-- The data follows --

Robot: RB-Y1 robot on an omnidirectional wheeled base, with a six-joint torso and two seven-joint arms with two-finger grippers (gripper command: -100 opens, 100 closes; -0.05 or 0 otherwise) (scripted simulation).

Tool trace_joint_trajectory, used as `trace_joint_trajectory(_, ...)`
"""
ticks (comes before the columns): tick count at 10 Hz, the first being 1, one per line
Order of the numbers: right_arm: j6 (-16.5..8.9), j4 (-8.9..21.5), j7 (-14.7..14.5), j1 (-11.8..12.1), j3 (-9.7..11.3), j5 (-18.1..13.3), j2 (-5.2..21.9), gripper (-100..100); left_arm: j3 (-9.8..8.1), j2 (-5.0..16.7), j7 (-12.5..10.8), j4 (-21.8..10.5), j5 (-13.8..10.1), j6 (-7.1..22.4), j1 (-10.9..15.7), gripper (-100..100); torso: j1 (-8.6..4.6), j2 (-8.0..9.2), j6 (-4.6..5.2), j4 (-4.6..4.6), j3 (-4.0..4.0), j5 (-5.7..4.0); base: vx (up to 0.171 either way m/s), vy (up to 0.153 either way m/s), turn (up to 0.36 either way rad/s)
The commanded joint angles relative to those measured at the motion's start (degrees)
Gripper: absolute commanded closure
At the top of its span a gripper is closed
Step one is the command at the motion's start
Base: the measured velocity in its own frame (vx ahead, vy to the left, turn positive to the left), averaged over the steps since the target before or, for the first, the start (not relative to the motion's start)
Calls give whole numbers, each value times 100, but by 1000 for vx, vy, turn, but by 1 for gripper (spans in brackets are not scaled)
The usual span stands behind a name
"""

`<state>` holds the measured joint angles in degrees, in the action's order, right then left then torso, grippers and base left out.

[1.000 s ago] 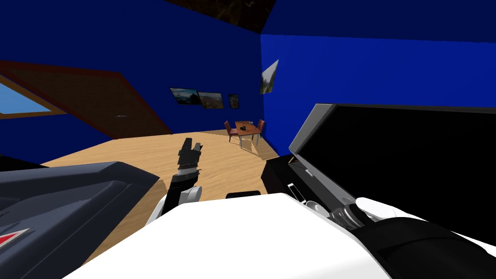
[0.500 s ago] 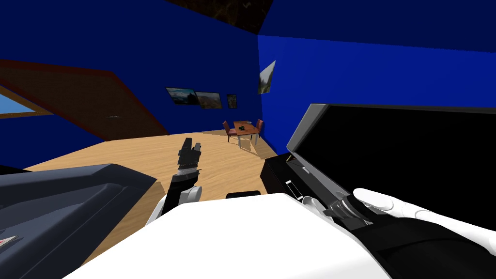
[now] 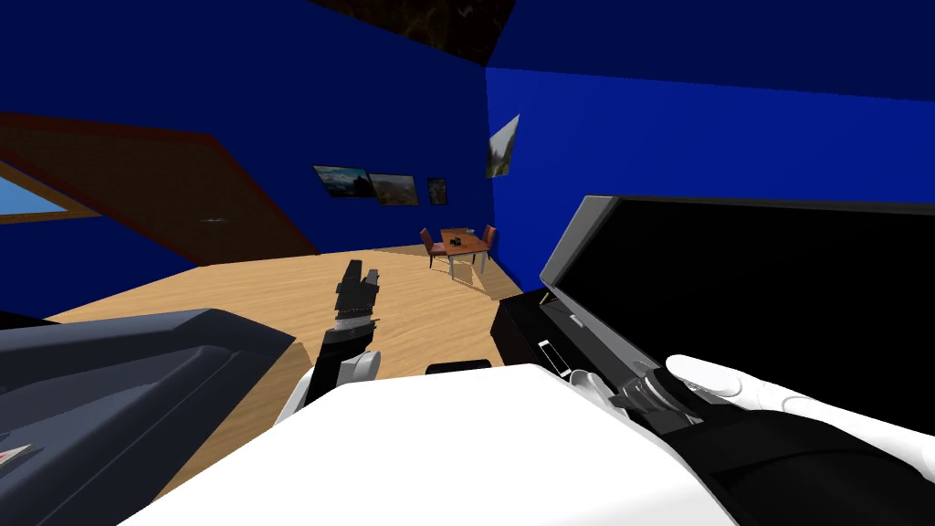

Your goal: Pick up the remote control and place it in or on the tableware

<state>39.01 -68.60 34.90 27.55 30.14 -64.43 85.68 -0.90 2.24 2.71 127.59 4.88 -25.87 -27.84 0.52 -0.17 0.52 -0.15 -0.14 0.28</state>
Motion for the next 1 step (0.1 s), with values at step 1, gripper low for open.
trace_joint_trajectory(1, 0, 0, 0, 0, 0, 0, 0, 0, 0, 0, 0, 0, 0, 0, 0, 0, 0, 0, 0, 0, 0, 0, 0, 0, 0)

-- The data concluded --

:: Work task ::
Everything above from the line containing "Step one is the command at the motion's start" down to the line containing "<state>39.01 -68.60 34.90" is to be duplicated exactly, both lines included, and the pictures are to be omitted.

:: Answer for the task ::
Step one is the command at the motion's start
Base: the measured velocity in its own frame (vx ahead, vy to the left, turn positive to the left), averaged over the steps since the target before or, for the first, the start (not relative to the motion's start)
Calls give whole numbers, each value times 100, but by 1000 for vx, vy, turn, but by 1 for gripper (spans in brackets are not scaled)
The usual span stands behind a name
"""

`<state>` holds the measured joint angles in degrees, in the action's order, right then left then torso, grippers and base left out.

[1.000 s ago] 
[0.500 s ago] 
[now] 

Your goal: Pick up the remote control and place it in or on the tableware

<state>39.01 -68.60 34.90 27.55 30.14 -64.43 85.68 -0.90 2.24 2.71 127.59 4.88 -25.87 -27.84 0.52 -0.17 0.52 -0.15 -0.14 0.28</state>

Nothing further is required of this output.